▸ ASSIGNED TASK: Once the line with "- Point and" is found in the entries below, repeat it and each following line exactly, up to and including the line with "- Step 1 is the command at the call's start". Add no other lines.

━━━━━━━━━━━━━━━━

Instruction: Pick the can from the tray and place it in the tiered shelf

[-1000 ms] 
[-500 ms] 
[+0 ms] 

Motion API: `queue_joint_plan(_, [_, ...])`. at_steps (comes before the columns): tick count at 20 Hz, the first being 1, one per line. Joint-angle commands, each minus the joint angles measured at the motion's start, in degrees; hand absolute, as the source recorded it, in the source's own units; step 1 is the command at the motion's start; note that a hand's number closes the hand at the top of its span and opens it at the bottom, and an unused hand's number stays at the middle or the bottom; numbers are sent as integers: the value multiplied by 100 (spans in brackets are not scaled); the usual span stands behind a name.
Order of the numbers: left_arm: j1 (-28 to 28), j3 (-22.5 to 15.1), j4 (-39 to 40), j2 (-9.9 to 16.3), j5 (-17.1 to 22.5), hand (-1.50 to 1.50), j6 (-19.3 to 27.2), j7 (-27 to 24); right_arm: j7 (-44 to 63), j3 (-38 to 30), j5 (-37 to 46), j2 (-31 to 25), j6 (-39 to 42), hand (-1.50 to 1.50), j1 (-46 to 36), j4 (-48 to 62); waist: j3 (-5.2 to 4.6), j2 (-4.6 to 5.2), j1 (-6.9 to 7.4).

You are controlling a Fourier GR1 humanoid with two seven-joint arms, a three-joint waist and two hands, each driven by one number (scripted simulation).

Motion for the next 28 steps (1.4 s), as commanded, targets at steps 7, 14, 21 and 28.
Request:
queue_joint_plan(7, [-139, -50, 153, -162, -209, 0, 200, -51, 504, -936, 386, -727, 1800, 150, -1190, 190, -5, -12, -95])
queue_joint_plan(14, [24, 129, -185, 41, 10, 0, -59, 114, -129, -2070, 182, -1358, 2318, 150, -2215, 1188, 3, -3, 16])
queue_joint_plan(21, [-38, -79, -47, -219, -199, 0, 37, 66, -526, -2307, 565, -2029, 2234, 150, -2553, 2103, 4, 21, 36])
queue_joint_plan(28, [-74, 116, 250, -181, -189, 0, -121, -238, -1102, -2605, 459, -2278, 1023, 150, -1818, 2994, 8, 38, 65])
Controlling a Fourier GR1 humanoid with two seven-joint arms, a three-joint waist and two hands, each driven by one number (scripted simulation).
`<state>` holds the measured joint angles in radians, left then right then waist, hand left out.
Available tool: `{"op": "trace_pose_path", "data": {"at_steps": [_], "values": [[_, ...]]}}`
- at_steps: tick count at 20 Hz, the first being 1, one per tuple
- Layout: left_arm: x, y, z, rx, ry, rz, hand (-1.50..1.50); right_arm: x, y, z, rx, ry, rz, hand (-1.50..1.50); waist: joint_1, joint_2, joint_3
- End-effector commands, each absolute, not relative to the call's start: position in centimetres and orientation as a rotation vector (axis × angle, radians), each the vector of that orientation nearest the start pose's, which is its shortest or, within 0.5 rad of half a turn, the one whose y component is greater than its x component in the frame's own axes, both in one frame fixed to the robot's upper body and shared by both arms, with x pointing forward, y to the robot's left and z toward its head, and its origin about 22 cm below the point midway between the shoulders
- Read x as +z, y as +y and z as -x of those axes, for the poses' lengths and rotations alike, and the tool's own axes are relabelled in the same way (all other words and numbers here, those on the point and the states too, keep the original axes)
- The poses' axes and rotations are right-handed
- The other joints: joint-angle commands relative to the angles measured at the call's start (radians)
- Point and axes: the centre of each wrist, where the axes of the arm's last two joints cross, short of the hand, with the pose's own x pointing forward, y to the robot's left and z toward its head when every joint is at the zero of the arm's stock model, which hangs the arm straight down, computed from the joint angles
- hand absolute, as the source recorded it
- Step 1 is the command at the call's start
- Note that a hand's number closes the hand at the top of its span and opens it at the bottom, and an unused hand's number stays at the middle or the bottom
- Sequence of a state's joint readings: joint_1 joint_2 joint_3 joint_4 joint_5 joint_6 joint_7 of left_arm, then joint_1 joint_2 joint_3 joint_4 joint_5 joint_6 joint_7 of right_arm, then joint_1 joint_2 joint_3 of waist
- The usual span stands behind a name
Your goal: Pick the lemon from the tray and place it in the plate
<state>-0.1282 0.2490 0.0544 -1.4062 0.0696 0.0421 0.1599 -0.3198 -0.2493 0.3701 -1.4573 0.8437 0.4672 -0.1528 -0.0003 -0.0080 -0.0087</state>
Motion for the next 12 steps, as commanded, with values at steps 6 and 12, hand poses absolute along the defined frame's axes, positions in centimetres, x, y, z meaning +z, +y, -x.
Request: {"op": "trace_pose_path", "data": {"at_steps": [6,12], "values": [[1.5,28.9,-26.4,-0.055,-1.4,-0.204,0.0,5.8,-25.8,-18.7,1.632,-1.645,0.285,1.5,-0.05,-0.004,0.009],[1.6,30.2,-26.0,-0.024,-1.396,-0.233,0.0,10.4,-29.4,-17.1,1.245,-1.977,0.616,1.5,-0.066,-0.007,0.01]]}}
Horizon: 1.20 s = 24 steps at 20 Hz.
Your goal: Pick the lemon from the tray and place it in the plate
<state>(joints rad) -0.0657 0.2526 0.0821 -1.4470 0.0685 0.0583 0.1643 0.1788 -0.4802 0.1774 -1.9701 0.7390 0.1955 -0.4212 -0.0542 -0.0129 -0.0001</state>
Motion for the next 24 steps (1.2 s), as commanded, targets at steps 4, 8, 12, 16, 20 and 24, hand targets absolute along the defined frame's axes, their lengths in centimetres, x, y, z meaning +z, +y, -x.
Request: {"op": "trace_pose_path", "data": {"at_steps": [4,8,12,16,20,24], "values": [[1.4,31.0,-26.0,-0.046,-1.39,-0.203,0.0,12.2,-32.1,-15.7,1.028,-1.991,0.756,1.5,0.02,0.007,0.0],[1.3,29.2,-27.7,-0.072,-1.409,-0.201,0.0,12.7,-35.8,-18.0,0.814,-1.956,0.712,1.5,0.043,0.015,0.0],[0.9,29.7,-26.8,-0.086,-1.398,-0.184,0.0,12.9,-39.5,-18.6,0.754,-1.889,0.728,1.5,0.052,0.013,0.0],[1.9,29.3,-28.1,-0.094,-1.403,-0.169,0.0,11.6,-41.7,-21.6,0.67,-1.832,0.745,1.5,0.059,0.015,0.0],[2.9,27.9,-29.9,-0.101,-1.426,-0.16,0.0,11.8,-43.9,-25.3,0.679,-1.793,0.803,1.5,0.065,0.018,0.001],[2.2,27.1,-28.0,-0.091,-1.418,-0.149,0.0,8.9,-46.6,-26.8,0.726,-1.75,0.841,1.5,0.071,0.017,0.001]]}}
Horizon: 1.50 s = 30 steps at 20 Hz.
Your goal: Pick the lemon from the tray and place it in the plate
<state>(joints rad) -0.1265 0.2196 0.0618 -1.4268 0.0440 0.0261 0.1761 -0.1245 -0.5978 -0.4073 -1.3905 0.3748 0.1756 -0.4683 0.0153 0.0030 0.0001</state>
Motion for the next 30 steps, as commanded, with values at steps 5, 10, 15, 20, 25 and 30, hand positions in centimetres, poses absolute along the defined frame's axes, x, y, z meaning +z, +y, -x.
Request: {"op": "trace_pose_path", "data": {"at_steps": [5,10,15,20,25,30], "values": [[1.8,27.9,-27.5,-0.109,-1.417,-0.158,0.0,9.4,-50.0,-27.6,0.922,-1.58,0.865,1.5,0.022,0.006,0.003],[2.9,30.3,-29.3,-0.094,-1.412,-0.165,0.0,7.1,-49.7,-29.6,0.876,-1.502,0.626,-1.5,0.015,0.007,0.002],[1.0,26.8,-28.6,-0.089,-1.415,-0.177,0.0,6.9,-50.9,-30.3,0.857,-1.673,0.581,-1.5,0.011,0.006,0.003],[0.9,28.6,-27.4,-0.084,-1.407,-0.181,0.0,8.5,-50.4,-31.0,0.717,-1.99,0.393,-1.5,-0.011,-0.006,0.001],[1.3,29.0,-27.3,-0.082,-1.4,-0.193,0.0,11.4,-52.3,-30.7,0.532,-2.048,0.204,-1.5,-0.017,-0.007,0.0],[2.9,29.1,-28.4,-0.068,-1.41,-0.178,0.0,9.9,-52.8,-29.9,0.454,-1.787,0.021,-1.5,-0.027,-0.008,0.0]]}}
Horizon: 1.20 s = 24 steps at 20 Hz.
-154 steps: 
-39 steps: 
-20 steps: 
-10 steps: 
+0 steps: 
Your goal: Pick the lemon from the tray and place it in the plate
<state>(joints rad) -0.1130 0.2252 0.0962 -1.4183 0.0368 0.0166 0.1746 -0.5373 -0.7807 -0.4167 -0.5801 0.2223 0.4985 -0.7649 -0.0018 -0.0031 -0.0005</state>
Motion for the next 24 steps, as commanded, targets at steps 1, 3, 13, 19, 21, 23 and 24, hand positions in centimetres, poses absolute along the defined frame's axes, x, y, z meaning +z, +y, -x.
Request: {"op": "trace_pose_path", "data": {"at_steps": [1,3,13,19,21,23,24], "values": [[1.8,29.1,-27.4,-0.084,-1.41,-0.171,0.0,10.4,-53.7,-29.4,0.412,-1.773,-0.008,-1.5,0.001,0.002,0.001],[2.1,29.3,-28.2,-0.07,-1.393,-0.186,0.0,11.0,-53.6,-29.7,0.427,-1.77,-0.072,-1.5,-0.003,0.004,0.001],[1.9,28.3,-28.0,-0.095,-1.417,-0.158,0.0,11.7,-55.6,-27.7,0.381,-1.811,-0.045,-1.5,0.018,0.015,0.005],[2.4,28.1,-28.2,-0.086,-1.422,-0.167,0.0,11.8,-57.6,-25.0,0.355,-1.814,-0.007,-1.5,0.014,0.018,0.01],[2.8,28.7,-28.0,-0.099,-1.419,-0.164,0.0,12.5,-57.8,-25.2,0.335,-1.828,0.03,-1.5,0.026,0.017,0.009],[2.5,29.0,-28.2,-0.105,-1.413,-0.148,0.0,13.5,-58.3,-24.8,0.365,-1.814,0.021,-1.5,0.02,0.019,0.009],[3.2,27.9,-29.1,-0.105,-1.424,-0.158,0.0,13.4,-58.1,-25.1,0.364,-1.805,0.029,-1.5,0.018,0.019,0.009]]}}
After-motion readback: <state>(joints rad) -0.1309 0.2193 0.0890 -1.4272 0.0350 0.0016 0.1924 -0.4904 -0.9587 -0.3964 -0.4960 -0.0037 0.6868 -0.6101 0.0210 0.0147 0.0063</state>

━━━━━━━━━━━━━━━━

▸ ANSWER TO THIS EXERCISE:
- Point and axes: the centre of each wrist, where the axes of the arm's last two joints cross, short of the hand, with the pose's own x pointing forward, y to the robot's left and z toward its head when every joint is at the zero of the arm's stock model, which hangs the arm straight down, computed from the joint angles
- hand absolute, as the source recorded it
- Step 1 is the command at the call's start

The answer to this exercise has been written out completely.